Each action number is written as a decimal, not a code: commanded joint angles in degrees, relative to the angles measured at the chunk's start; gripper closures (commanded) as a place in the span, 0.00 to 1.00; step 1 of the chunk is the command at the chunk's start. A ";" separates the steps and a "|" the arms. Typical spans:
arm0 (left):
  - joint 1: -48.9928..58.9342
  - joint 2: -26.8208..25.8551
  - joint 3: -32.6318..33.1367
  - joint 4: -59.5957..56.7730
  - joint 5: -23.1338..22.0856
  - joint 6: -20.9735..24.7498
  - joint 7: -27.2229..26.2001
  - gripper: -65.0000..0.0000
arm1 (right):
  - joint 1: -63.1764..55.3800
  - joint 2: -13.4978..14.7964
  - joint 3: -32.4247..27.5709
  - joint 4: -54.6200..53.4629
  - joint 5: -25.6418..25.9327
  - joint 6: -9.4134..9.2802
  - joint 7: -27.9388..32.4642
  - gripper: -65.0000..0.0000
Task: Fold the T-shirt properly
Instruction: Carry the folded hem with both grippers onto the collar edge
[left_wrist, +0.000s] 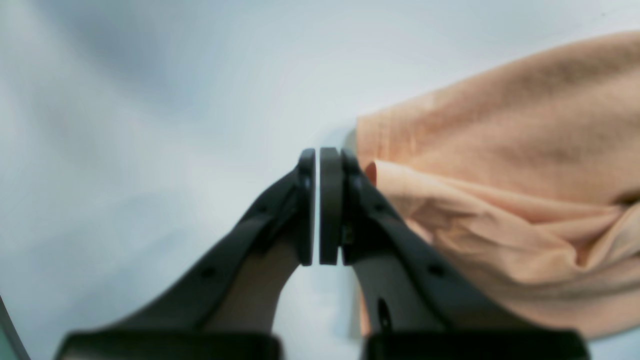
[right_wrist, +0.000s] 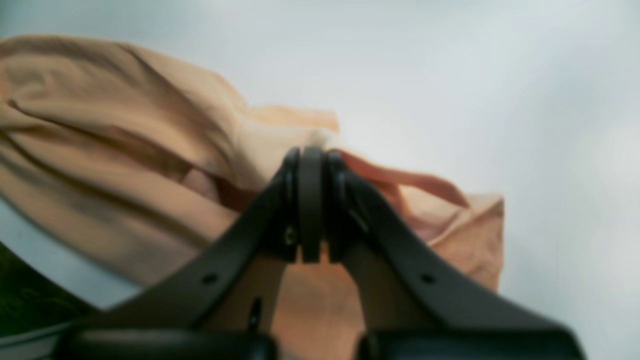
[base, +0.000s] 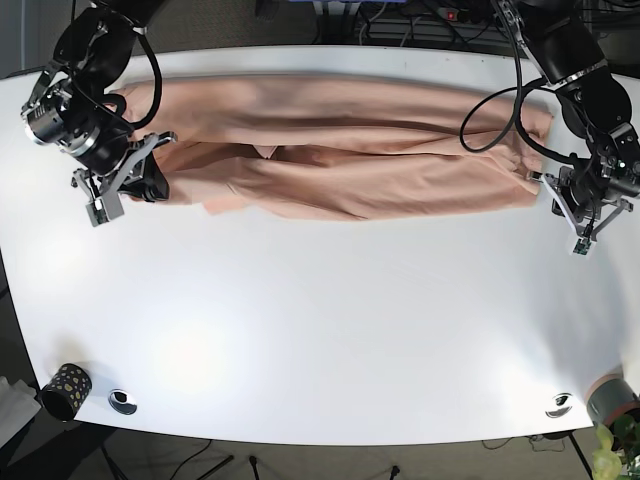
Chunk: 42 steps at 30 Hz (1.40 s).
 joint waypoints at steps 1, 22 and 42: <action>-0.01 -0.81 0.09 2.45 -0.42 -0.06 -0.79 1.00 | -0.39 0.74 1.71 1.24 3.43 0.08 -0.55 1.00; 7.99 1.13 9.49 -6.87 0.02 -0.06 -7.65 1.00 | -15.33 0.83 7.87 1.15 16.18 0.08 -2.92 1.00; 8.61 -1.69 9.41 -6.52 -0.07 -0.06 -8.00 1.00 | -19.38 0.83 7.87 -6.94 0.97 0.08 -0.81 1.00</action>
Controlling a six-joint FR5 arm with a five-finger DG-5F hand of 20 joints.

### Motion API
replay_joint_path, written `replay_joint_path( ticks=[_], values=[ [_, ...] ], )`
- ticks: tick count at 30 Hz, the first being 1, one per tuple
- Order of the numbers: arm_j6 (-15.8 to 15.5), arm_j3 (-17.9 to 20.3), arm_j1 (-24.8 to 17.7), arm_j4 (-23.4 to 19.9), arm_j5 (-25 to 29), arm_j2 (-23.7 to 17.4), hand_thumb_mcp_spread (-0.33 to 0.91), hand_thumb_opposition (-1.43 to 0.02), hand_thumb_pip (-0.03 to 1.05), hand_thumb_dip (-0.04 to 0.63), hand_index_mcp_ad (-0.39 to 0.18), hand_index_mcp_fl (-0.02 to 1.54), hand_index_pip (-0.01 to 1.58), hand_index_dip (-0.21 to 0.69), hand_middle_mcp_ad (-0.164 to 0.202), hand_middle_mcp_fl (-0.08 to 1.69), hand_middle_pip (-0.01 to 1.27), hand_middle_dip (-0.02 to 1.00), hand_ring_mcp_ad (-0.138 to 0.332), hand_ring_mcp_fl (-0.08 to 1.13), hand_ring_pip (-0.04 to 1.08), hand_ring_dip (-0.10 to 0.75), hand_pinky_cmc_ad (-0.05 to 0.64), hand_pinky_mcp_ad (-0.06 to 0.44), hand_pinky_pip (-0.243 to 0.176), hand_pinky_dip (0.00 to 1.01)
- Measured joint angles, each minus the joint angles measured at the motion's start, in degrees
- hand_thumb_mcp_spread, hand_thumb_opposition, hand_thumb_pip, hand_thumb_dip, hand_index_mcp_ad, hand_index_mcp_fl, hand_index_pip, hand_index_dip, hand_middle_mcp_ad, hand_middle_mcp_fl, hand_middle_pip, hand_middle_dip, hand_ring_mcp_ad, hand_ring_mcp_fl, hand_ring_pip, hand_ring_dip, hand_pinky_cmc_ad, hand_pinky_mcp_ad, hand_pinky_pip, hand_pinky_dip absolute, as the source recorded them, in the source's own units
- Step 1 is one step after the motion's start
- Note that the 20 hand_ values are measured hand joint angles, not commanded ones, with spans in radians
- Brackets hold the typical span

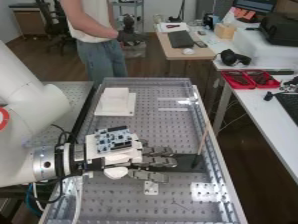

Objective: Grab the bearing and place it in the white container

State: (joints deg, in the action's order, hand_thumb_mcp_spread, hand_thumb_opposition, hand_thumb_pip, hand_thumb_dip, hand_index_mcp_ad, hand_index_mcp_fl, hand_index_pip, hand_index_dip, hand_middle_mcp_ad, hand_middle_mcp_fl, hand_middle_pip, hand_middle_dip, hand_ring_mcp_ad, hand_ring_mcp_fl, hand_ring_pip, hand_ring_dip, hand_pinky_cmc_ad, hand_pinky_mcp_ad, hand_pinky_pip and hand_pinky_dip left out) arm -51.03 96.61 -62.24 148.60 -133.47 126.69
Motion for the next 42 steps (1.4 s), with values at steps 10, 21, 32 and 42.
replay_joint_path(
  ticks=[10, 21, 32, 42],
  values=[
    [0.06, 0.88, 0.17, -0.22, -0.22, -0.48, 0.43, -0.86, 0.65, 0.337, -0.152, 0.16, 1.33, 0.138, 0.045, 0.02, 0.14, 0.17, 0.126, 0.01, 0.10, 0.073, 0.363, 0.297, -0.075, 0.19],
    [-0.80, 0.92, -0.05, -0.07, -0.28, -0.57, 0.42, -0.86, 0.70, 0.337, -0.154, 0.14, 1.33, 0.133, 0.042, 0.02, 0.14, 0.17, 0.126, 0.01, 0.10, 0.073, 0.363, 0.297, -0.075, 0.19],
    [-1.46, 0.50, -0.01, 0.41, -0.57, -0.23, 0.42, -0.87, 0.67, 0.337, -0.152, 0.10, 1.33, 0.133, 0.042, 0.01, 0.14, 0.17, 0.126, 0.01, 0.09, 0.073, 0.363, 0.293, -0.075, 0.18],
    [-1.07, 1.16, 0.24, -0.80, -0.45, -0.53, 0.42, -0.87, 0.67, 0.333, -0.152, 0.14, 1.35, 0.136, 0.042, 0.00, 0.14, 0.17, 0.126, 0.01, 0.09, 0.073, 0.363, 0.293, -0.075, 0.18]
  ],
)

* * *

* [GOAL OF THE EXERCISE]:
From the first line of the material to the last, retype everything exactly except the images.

* [EXERCISE RESULT]:
Each action number is written as a decimal, not a code: commanded joint angles in degrees, relative to the angles measured at the chunk's start; gripper closures (commanded) as a place in the span, 0.00 to 1.00; step 1 of the chunk is the command at the chunk's start. A ";" separates the steps and a "|" the arms. Typical spans:
arm0 (left):
  - joint 1: -48.9928..58.9342
  - joint 2: -26.8208..25.8551
  - joint 3: -32.6318..33.1367
  - joint 4: -59.5957..56.7730
  - joint 5: -23.1338..22.0856
  - joint 6: -20.9735..24.7498
  - joint 7: -27.2229..26.2001
  - gripper: -65.0000..0.0000
arm1 (right):
  - joint 1: -63.1764..55.3800
  - joint 2: -13.4978..14.7964
  - joint 3: -32.4247..27.5709
  - joint 4: -54.6200..53.4629
  - joint 5: -25.6418..25.9327
  - joint 6: -9.4134..9.2802
  - joint 7: -27.9388..32.4642
  - gripper: -65.0000..0.0000
Task: Fold the T-shirt properly
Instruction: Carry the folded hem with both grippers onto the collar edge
[left_wrist, +0.000s] 
[right_wrist, +0.000s] 
[base, +0.000s] 
Chunk: 42 steps at 30 Hz (1.40 s).
 joint waypoints at steps 1, 22 and 42: <action>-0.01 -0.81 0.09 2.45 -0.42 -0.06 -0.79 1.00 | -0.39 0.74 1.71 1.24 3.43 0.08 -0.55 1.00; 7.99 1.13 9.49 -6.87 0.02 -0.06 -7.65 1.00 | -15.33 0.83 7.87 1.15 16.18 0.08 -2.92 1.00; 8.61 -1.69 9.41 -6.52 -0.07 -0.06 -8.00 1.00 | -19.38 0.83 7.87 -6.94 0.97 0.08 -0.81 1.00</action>
Controlling a six-joint FR5 arm with a five-finger DG-5F hand of 20 joints.

### Motion API
replay_joint_path, written `replay_joint_path( ticks=[_], values=[ [_, ...] ], )`
- ticks: tick count at 30 Hz, the first being 1, one per tuple
- Order of the numbers: arm_j6 (-15.8 to 15.5), arm_j3 (-17.9 to 20.3), arm_j1 (-24.8 to 17.7), arm_j4 (-23.4 to 19.9), arm_j5 (-25 to 29), arm_j2 (-23.7 to 17.4), hand_thumb_mcp_spread (-0.33 to 0.91), hand_thumb_opposition (-1.43 to 0.02), hand_thumb_pip (-0.03 to 1.05), hand_thumb_dip (-0.04 to 0.63), hand_index_mcp_ad (-0.39 to 0.18), hand_index_mcp_fl (-0.02 to 1.54), hand_index_pip (-0.01 to 1.58), hand_index_dip (-0.21 to 0.69), hand_middle_mcp_ad (-0.164 to 0.202), hand_middle_mcp_fl (-0.08 to 1.69), hand_middle_pip (-0.01 to 1.27), hand_middle_dip (-0.02 to 1.00), hand_ring_mcp_ad (-0.138 to 0.332), hand_ring_mcp_fl (-0.08 to 1.13), hand_ring_pip (-0.04 to 1.08), hand_ring_dip (-0.10 to 0.75), hand_pinky_cmc_ad (-0.05 to 0.64), hand_pinky_mcp_ad (-0.06 to 0.44), hand_pinky_pip (-0.243 to 0.176), hand_pinky_dip (0.00 to 1.01)
- Measured joint angles, each minus the joint angles measured at the motion's start, in degrees
- hand_thumb_mcp_spread, hand_thumb_opposition, hand_thumb_pip, hand_thumb_dip, hand_index_mcp_ad, hand_index_mcp_fl, hand_index_pip, hand_index_dip, hand_middle_mcp_ad, hand_middle_mcp_fl, hand_middle_pip, hand_middle_dip, hand_ring_mcp_ad, hand_ring_mcp_fl, hand_ring_pip, hand_ring_dip, hand_pinky_cmc_ad, hand_pinky_mcp_ad, hand_pinky_pip, hand_pinky_dip absolute, as the source recorded them, in the source's own units
- Step 1 is one step after the motion's start
- Note that the 20 hand_ values are measured hand joint angles, not commanded ones, with spans in radians
- Brackets hold the typical span


Objective: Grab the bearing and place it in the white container

State: (joints deg, in the action's order, hand_thumb_mcp_spread, hand_thumb_opposition, hand_thumb_pip, hand_thumb_dip, hand_index_mcp_ad, hand_index_mcp_fl, hand_index_pip, hand_index_dip, hand_middle_mcp_ad, hand_middle_mcp_fl, hand_middle_pip, hand_middle_dip, hand_ring_mcp_ad, hand_ring_mcp_fl, hand_ring_pip, hand_ring_dip, hand_pinky_cmc_ad, hand_pinky_mcp_ad, hand_pinky_pip and hand_pinky_dip left out) arm -51.03 96.61 -62.24 148.60 -133.47 126.69
Motion for the next 42 steps (1.4 s), with values at steps 10, 21, 32 and 42.
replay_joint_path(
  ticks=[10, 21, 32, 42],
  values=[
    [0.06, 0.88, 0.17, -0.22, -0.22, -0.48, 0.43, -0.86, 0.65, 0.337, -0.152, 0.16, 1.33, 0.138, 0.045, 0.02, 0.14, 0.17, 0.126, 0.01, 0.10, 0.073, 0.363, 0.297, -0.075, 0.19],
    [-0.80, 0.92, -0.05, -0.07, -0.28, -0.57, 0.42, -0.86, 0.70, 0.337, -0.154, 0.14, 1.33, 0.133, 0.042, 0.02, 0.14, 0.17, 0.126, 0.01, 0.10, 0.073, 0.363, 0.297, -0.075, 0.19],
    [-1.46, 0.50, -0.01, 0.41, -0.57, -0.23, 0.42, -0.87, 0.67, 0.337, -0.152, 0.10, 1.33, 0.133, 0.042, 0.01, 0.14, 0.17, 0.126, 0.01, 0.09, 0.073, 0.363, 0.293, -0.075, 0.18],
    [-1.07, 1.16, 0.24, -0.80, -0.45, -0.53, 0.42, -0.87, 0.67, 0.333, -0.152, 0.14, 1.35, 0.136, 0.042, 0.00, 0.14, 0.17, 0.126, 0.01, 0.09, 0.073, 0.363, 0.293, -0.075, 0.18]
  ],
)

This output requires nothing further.